Give back exactly the lines starting at the one with "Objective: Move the" and ending at the last line of the data below. Pictures are not part of the copy.

Data extracted from a collection
'''

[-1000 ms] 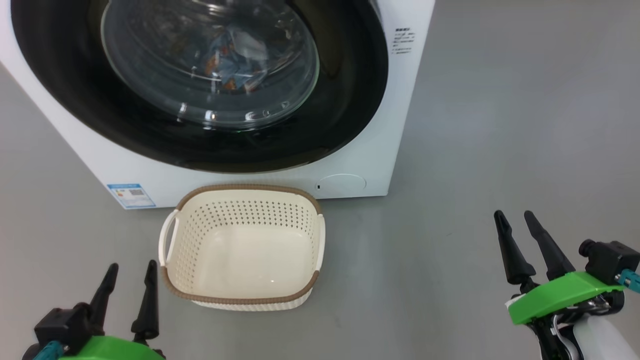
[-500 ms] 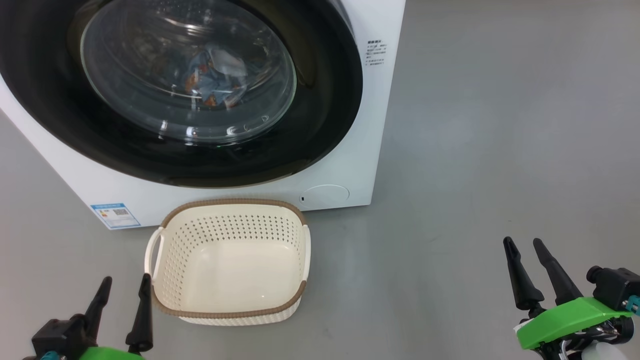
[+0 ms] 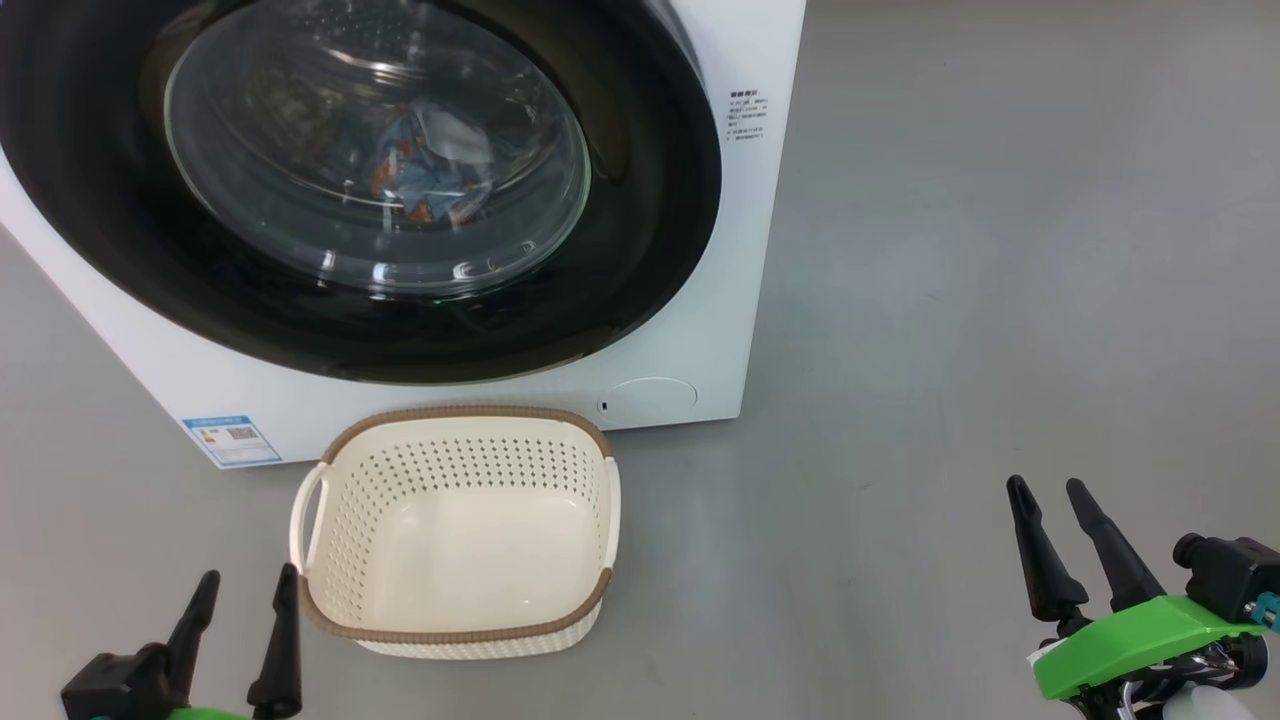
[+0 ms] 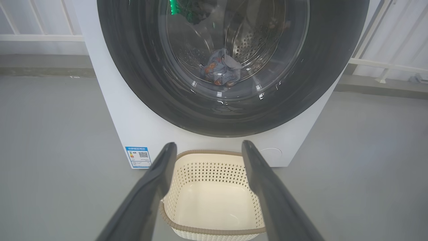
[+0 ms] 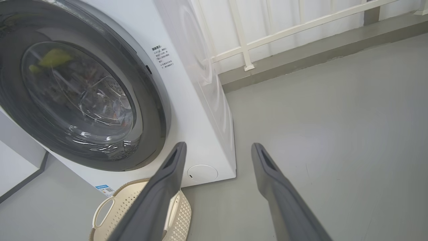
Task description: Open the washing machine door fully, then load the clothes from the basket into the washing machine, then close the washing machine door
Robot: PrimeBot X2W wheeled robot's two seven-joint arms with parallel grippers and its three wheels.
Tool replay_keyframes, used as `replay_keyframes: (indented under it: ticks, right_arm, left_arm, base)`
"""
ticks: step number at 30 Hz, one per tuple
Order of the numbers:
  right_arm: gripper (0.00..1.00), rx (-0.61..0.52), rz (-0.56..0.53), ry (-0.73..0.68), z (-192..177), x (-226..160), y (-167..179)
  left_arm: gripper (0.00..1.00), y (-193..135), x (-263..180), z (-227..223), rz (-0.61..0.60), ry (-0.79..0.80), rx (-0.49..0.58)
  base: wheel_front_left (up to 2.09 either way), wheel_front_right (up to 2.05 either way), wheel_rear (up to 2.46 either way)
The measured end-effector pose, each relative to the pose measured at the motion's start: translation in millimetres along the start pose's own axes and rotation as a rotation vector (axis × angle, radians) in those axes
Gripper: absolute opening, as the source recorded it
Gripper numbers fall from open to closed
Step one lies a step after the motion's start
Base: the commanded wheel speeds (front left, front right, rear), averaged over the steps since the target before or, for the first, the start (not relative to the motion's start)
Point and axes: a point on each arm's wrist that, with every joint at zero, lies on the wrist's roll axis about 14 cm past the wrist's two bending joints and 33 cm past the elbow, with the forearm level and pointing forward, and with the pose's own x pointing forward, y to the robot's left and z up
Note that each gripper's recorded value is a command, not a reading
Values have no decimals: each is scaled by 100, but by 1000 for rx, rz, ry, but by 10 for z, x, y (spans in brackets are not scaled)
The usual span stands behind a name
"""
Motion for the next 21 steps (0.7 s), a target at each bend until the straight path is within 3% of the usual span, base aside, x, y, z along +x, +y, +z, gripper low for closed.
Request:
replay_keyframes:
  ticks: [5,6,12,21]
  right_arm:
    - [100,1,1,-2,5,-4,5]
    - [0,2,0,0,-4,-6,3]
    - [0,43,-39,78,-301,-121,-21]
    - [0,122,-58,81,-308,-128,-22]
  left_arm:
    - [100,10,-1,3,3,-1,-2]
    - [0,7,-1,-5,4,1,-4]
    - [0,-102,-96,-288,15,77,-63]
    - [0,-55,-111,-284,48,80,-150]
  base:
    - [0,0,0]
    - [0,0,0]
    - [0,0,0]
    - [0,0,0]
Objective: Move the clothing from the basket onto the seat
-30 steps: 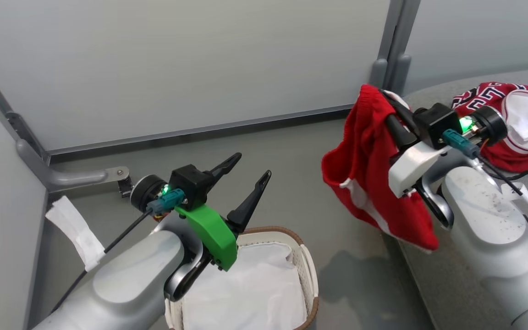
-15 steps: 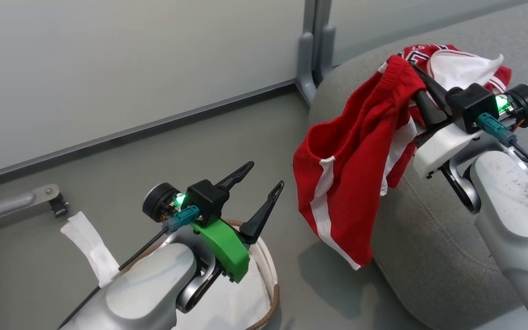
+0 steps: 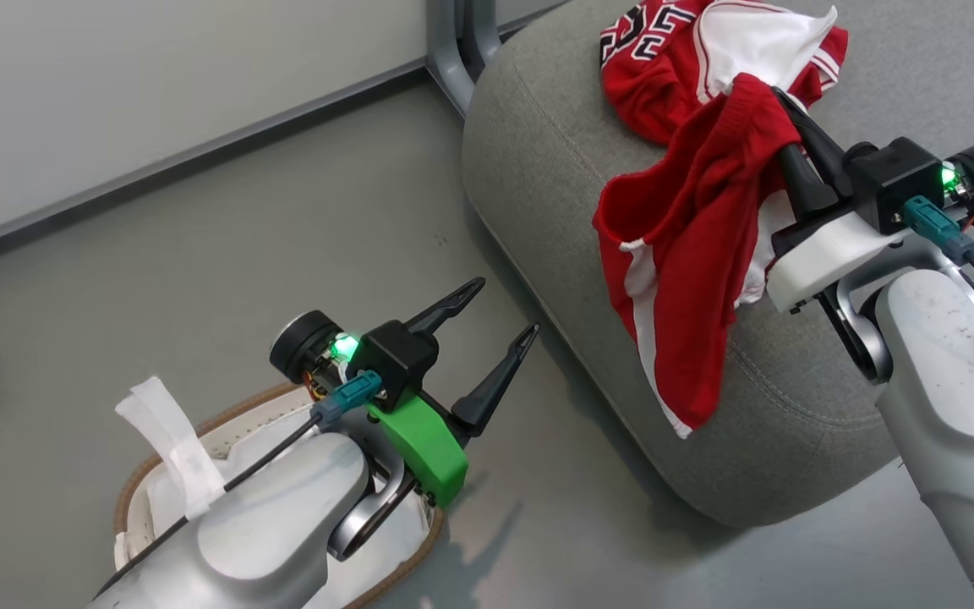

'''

• **TASK ANSWER**:
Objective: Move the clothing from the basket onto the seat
-30 steps: 
-15 steps: 
+0 steps: 

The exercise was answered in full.